Postgresql: Gaps Between tsranges, empty set

I have a tables of reservations for each user:
reservations_development=# \d reservations
Table "public.reservations"
Column | Type | Modifiers
------------+---------+-----------------------------------------------------------
id | integer | not null default nextval('reservations_id_seq'::regclass)
user_id | integer |
occurrence | tsrange |
Indexes:
"reservations_pkey" PRIMARY KEY, btree (id)

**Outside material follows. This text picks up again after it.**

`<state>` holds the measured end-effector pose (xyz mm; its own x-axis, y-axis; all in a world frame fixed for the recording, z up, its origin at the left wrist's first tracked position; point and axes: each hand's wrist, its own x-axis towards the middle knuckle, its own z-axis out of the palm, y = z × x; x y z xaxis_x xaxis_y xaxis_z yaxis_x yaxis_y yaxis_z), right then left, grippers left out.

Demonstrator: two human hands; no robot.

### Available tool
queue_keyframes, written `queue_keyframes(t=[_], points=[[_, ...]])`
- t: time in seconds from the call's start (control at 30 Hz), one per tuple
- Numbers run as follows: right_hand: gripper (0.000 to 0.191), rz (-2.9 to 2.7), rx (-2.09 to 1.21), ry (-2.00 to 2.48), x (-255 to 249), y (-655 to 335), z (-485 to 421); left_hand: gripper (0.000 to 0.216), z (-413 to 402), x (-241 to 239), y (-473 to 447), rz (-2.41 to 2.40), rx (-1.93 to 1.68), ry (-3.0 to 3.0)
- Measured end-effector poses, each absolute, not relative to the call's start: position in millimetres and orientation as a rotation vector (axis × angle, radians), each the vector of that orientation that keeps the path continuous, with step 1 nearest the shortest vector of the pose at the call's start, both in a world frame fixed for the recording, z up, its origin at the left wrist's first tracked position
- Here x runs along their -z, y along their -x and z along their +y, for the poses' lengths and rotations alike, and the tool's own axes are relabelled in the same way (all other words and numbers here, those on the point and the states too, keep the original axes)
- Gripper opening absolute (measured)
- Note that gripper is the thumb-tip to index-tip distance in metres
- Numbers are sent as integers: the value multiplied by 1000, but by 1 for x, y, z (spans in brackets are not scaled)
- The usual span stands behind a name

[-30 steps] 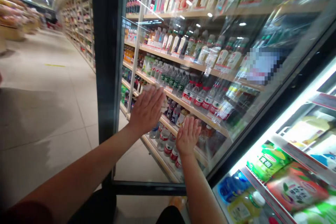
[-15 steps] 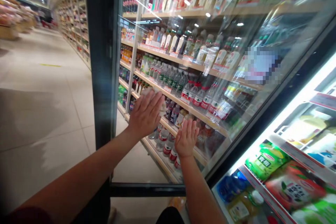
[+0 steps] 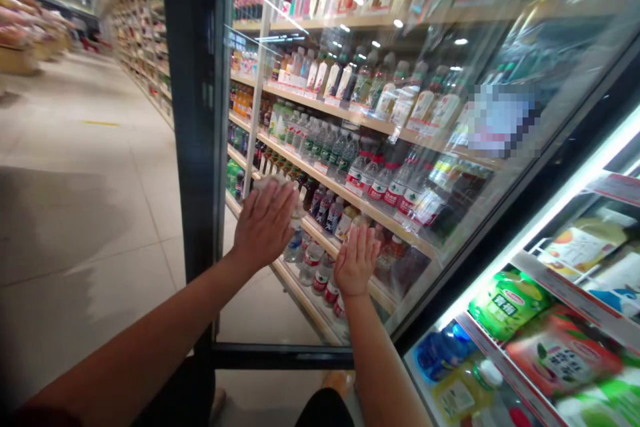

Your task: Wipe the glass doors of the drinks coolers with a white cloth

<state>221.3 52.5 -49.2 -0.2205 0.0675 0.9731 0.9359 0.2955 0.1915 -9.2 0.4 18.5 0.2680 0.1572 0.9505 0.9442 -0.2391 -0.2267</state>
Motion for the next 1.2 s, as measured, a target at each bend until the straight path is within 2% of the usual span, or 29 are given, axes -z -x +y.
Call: queue_keyframes(t=[0.1,0.23,0.3,0.37,0.53,0.63,0.73,0.8,0.87,1.03,1.1,1.2], points=[[65,-1568,1062,946,49,-220,52,63,-1,-19,6,-1106,1142,1568],[65,-1568,1034,959,51,-221,52,50,-7,48,-4,-1021,1034,1655],[64,-1573,1025,973,52,-221,52,46,-8,66,-3,-952,959,1719],[65,-1578,1023,976,53,-222,53,47,-7,54,1,-943,956,1715],[65,-1575,1038,960,52,-221,52,60,-1,-25,8,-1069,1145,1570],[65,-1555,1069,936,50,-220,52,56,-1,-9,0,-1046,1219,1575],[65,-1553,1084,934,50,-220,52,44,-4,40,-5,-932,1101,1702],[66,-1577,1084,955,51,-221,52,40,-4,53,-4,-876,1008,1759],[68,-1612,1077,982,52,-223,52,41,-3,34,-1,-876,1018,1716],[74,-1675,1029,1039,57,-222,50,50,5,-50,-2,-980,1312,1465],[73,-1655,999,1060,63,-217,48,50,6,-46,-12,-1008,1328,1472],[71,-1601,965,1054,77,-212,46,48,2,-1,-27,-938,1165,1607]])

"reservations_occurrence_user_id_excl" EXCLUDE USING gist (occurrence WITH &&, user_id WITH =)
I am trying to create a view of the gaps/opening between reservations for each user, and I currently have the following query:
CREATE OR REPLACE VIEW reservation_gaps AS (
with user_mins as (select tsrange(LOCALTIMESTAMP, min(lower(occurrence))), user_id
FROM (
SELECT user_id, occurrence
FROM reservations
WHERE lower(occurrence) >= LOCALTIMESTAMP
) as y
GROUP BY user_id
),
gaps as (select
tsrange(upper(occurrence), lead(lower(occurrence),1, LOCALTIMESTAMP + interval '1 year') over (win_user_gaps)),
user_id
from (
select user_id, occurrence
from reservations
) as x
WINDOW win_user_gaps AS (PARTITION BY user_id ORDER BY occurrence)
UNION ALL SELECT * FROM user_mins
)
select *
FROM gaps
ORDER BY user_id, tsrange
);
It currently gives the expected results as long as the user has one reservation, but if the user is new, and has not currently been reserved I get an empty result.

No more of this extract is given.